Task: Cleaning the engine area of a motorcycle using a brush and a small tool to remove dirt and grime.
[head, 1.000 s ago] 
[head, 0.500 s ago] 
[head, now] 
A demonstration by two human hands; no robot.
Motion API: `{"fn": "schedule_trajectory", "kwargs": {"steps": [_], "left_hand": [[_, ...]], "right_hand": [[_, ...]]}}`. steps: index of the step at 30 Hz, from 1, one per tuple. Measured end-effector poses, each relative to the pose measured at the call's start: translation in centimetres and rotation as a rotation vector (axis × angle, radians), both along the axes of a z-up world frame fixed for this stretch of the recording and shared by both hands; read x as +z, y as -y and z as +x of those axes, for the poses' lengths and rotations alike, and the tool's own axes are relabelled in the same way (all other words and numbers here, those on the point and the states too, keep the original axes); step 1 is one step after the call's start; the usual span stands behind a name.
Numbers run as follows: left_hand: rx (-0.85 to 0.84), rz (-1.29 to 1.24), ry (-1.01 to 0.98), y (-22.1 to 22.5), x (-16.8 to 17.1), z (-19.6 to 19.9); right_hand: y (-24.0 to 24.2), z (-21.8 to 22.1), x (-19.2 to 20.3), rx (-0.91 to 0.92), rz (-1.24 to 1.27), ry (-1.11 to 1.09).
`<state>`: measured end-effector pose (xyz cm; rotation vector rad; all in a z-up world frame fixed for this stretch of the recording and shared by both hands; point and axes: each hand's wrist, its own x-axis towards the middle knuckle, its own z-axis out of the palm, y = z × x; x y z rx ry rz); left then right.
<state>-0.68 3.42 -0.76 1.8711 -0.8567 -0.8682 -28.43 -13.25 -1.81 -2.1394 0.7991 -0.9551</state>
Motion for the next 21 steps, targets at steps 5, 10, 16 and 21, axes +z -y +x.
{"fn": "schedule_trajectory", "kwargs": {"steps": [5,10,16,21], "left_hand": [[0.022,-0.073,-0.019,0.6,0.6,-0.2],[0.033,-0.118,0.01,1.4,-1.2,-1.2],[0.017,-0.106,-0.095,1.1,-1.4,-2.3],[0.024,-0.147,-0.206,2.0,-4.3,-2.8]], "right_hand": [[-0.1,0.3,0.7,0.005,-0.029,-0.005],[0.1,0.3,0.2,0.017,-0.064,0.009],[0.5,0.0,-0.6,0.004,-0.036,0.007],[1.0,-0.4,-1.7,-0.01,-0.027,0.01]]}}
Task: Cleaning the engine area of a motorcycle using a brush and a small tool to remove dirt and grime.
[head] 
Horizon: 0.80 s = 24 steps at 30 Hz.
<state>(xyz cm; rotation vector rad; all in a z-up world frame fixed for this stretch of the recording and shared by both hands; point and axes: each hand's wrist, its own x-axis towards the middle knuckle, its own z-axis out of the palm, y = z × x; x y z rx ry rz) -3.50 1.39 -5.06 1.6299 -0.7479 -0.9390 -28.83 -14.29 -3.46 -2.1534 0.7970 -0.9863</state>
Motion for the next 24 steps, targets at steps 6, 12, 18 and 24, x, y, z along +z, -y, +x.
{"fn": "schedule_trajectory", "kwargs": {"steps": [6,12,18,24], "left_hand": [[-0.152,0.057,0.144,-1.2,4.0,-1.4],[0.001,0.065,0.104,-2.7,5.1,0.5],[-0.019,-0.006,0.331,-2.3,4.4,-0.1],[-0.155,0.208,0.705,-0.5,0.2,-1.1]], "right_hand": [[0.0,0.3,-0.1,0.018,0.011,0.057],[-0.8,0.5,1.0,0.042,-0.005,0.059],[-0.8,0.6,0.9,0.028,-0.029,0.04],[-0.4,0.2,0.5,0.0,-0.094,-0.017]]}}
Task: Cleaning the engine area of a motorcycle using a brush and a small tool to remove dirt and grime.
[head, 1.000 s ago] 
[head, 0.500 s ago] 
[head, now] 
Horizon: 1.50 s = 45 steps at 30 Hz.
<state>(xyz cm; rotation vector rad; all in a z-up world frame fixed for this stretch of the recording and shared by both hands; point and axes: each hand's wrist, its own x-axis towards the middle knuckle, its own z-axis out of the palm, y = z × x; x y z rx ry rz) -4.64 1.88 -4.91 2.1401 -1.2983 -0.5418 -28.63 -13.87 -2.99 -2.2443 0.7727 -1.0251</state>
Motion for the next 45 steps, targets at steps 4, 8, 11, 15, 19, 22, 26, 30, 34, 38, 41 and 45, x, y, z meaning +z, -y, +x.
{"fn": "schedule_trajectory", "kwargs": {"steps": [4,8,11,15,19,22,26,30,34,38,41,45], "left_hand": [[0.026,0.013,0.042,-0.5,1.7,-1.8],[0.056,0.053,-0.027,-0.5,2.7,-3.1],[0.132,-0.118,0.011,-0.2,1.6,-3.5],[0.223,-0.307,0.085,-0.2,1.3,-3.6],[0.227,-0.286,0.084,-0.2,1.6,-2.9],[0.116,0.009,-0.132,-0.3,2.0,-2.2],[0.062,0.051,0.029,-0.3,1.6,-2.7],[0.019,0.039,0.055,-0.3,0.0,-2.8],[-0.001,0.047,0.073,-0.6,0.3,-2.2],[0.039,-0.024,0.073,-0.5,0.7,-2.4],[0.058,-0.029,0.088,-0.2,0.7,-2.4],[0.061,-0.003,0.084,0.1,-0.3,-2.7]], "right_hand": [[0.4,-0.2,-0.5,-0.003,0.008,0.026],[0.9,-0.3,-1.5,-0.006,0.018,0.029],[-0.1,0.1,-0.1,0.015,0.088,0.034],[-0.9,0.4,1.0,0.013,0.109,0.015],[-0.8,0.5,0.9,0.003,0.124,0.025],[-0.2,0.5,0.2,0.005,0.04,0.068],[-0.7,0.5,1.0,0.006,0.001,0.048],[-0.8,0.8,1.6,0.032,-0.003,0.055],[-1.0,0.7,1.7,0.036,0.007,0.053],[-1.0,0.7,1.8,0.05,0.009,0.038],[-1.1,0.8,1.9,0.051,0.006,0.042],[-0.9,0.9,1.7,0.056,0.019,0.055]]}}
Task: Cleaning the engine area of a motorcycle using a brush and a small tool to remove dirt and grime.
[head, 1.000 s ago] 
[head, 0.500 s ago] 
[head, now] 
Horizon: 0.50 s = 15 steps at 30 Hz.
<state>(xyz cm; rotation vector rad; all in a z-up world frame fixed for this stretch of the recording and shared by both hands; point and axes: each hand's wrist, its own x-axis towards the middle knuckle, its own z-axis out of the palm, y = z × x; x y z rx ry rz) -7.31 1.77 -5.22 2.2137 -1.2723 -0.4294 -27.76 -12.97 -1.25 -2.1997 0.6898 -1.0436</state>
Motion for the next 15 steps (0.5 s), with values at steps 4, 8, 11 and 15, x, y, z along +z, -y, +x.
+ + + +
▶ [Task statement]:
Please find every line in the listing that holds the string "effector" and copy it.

▶ [Solution to this problem]:
Motion API: `{"fn": "schedule_trajectory", "kwargs": {"steps": [_], "left_hand": [[_, ...]], "right_hand": [[_, ...]]}}`. steps: index of the step at 30 Hz, from 1, one per tuple. Measured end-effector poses, each relative to the pose measured at the call's start: translation in centimetres and rotation as a rotation vector (axis × angle, radians), both along the axes of a z-up world frame fixed for this stretch of the recording and shared by both hands; read x as +z, y as -y and z as +x of those axes, for the poses' lengths and rotations alike, and the tool's own axes are relabelled in the same way (all other words and numbers here, those on the point and the states too, keep the original axes); step 1 is one step after the call's start; the usual span stands behind a name.
`<state>`: measured end-effector pose (xyz cm; rotation vector rad; all in a z-up world frame fixed for this stretch of the recording and shared by both hands; point and axes: each hand's wrist, its own x-axis towards the middle knuckle, its own z-axis out of the palm, y = z × x; x y z rx ry rz); left then right.

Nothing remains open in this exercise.